## [What you are asked to do]
Going down the listing below, print exactly each line from the one with "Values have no" up to and including the one with "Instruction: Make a", and skip the rest.

## [Data segment]
[Start of Attachment]
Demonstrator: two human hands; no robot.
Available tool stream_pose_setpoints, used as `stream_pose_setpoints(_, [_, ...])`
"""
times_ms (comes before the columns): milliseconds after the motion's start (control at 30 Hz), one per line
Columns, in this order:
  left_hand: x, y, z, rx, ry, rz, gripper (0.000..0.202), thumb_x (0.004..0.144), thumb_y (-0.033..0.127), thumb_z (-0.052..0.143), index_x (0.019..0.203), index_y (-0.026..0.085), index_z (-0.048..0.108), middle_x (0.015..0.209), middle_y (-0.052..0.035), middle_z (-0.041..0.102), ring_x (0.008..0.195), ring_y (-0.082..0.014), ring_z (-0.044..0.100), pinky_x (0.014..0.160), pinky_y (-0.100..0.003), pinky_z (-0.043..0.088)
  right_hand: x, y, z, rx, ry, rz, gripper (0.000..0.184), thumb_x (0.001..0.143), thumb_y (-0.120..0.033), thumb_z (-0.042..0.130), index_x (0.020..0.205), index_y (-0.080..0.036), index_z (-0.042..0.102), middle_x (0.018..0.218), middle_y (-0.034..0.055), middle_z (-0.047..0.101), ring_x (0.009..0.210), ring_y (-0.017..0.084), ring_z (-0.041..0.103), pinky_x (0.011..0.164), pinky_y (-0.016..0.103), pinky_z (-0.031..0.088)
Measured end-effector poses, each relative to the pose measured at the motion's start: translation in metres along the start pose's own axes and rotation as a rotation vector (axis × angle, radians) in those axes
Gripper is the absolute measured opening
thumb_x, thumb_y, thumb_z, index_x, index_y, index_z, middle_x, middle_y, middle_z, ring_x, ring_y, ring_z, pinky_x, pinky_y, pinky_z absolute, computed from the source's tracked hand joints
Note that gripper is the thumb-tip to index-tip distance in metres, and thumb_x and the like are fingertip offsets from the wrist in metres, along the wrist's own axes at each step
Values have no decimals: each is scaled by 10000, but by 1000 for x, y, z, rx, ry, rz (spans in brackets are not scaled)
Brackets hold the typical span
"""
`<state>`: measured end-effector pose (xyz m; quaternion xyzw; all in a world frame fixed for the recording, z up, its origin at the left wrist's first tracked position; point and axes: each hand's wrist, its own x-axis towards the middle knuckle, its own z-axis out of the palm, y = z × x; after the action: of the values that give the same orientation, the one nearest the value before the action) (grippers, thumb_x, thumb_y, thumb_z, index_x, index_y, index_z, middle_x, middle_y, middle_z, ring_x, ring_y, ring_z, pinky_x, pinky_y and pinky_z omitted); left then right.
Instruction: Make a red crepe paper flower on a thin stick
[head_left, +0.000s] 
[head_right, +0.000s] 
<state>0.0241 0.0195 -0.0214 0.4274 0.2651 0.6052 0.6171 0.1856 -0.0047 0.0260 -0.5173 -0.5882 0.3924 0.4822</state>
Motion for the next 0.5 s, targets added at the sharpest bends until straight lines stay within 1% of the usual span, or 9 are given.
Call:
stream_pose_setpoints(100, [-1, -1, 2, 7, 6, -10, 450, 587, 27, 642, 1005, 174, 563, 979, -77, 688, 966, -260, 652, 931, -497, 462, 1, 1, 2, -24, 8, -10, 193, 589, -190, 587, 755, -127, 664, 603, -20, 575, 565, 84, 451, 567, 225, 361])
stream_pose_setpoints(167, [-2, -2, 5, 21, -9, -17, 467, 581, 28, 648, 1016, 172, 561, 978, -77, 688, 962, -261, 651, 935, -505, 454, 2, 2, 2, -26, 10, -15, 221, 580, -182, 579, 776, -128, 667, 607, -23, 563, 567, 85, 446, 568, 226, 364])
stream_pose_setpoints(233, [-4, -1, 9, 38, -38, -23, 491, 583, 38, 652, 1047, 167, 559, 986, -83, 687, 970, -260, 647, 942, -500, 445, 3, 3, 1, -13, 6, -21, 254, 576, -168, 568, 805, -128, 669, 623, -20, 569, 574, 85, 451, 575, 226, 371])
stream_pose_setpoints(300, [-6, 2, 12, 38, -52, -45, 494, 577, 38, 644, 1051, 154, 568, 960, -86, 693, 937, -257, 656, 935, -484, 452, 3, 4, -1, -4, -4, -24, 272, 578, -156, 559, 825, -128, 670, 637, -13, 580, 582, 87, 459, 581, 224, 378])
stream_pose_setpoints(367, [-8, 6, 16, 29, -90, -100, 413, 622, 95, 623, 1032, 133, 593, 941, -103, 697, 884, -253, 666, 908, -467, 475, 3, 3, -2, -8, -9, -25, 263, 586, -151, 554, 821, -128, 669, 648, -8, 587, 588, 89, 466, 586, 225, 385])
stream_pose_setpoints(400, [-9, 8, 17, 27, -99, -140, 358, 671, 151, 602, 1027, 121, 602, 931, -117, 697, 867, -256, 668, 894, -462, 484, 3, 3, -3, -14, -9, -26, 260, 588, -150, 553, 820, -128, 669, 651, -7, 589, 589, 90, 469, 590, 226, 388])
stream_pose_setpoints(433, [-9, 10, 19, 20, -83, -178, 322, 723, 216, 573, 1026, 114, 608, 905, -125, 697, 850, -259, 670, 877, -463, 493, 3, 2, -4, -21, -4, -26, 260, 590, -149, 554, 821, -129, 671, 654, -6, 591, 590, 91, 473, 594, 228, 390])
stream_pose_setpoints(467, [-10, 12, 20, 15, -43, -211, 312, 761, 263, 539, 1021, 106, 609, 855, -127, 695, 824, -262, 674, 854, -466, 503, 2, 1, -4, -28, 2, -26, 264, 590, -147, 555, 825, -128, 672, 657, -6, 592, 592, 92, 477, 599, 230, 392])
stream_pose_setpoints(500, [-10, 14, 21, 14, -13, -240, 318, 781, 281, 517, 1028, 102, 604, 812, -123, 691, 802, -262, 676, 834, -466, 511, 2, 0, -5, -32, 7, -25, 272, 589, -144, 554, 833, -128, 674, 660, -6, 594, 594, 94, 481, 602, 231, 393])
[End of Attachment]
## [Answer box]
Values have no decimals: each is scaled by 10000, but by 1000 for x, y, z, rx, ry, rz (spans in brackets are not scaled)
Brackets hold the typical span
"""
`<state>`: measured end-effector pose (xyz m; quaternion xyzw; all in a world frame fixed for the recording, z up, its origin at the left wrist's first tracked position; point and axes: each hand's wrist, its own x-axis towards the middle knuckle, its own z-axis out of the palm, y = z × x; after the action: of the values that give the same orientation, the one nearest the value before the action) (grippers, thumb_x, thumb_y, thumb_z, index_x, index_y, index_z, middle_x, middle_y, middle_z, ring_x, ring_y, ring_z, pinky_x, pinky_y and pinky_z omitted); left then right.
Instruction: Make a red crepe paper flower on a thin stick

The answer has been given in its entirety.